== YOUR ASSIGNMENT ==
Take each line from the material below that includes the string "camera" and copy it.

PROVIDED MATERIAL below:

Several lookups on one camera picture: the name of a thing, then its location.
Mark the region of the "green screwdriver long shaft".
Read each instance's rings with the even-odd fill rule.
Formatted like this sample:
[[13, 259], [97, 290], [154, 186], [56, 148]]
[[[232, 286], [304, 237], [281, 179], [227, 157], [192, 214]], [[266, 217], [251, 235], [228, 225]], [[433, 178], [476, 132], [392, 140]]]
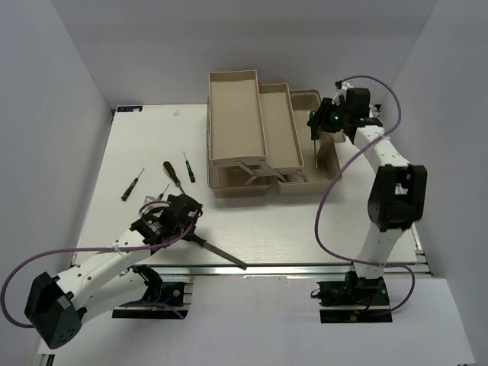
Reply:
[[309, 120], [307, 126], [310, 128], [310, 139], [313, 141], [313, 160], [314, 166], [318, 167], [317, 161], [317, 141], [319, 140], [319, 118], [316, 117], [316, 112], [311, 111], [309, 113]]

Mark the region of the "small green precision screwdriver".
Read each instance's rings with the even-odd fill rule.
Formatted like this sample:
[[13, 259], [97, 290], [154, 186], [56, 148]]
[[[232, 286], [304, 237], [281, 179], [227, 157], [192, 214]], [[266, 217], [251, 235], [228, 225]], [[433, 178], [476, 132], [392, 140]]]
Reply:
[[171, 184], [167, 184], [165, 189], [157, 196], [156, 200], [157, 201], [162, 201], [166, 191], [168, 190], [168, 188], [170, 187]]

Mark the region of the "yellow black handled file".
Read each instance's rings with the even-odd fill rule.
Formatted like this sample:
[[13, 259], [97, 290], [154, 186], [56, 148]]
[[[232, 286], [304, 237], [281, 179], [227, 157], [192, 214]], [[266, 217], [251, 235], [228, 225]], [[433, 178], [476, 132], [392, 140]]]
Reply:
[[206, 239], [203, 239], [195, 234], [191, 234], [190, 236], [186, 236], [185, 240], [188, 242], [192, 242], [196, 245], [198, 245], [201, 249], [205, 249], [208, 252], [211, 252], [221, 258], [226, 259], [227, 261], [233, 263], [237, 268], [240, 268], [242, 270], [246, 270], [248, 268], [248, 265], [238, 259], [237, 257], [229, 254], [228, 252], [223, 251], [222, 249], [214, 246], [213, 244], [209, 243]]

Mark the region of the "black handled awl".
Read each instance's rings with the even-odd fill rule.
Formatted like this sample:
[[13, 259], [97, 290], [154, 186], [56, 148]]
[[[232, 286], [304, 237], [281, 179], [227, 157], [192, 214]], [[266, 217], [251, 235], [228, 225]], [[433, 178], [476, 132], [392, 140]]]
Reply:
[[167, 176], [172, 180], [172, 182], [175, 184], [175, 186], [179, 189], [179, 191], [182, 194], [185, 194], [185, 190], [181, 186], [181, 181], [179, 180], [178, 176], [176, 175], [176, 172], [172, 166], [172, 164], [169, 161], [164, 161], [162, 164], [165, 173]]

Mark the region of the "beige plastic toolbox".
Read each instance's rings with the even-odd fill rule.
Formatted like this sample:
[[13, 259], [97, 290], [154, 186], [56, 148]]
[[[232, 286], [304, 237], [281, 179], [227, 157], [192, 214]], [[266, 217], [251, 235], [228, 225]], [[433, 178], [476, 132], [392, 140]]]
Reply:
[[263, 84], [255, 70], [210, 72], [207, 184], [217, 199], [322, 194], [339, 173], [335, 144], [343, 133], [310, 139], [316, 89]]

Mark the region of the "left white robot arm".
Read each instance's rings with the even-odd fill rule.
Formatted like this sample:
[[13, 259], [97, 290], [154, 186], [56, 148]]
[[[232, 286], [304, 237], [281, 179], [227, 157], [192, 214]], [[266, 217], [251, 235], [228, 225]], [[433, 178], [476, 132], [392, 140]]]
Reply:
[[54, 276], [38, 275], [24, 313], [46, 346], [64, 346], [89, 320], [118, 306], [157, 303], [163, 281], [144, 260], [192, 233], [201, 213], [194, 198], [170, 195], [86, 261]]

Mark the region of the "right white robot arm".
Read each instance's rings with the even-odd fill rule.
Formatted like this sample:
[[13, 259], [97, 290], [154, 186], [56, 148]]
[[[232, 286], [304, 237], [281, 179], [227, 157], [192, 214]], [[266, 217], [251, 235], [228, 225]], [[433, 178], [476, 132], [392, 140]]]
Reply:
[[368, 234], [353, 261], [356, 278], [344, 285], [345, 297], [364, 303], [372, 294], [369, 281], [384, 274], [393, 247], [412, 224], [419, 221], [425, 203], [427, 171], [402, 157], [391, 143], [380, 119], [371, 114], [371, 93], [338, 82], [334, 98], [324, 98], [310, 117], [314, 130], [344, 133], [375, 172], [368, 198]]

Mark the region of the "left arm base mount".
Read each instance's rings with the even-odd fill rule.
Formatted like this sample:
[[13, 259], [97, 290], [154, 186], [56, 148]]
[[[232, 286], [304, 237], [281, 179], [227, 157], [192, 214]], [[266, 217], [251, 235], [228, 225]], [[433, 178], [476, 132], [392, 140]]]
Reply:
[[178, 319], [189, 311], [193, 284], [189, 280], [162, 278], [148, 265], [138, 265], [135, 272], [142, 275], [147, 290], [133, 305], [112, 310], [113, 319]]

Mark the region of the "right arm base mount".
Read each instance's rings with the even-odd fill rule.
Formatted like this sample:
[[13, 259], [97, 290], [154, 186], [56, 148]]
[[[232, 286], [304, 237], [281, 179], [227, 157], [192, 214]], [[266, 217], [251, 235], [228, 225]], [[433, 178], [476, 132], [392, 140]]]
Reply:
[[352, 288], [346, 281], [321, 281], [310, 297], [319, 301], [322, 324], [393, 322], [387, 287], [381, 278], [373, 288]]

End of PROVIDED MATERIAL.
PROVIDED MATERIAL below:

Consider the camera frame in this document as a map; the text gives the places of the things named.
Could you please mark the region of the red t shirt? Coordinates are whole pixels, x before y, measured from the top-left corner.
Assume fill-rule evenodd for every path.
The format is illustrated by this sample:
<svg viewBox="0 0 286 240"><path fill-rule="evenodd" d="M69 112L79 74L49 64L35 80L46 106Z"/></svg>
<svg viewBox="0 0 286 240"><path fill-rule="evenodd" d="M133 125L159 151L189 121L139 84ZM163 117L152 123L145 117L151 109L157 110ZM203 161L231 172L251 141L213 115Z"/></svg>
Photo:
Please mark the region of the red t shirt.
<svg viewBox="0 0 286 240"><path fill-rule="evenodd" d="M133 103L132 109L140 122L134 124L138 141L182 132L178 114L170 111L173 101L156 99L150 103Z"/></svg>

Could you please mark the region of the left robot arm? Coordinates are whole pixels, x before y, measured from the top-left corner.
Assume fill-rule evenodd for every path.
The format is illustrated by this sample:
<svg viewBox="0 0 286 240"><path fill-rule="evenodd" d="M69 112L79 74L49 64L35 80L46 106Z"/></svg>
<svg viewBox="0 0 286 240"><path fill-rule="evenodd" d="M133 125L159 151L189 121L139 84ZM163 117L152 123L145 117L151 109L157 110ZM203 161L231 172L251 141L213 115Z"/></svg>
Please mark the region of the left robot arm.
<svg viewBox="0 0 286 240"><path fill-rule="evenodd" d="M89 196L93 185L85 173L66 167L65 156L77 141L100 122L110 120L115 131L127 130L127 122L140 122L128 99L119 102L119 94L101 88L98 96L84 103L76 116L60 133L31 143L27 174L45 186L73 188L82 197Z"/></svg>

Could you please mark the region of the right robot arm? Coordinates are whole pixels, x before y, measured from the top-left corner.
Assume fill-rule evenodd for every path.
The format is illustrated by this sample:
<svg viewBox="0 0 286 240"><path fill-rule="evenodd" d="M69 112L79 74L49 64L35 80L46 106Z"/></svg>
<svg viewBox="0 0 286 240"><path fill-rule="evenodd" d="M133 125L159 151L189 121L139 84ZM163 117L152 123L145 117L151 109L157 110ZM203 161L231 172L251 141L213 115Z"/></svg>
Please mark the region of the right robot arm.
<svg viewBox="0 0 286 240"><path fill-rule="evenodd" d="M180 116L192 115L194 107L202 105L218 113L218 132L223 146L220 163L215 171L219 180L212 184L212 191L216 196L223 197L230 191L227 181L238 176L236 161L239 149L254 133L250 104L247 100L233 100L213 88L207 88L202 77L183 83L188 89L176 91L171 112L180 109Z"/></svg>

End of PROVIDED MATERIAL.

== WRITTEN RESPONSE ==
Several lookups on one camera picture: the name of a thing, then its location.
Consider the camera frame in this document as a map; the text gives the places of the things named.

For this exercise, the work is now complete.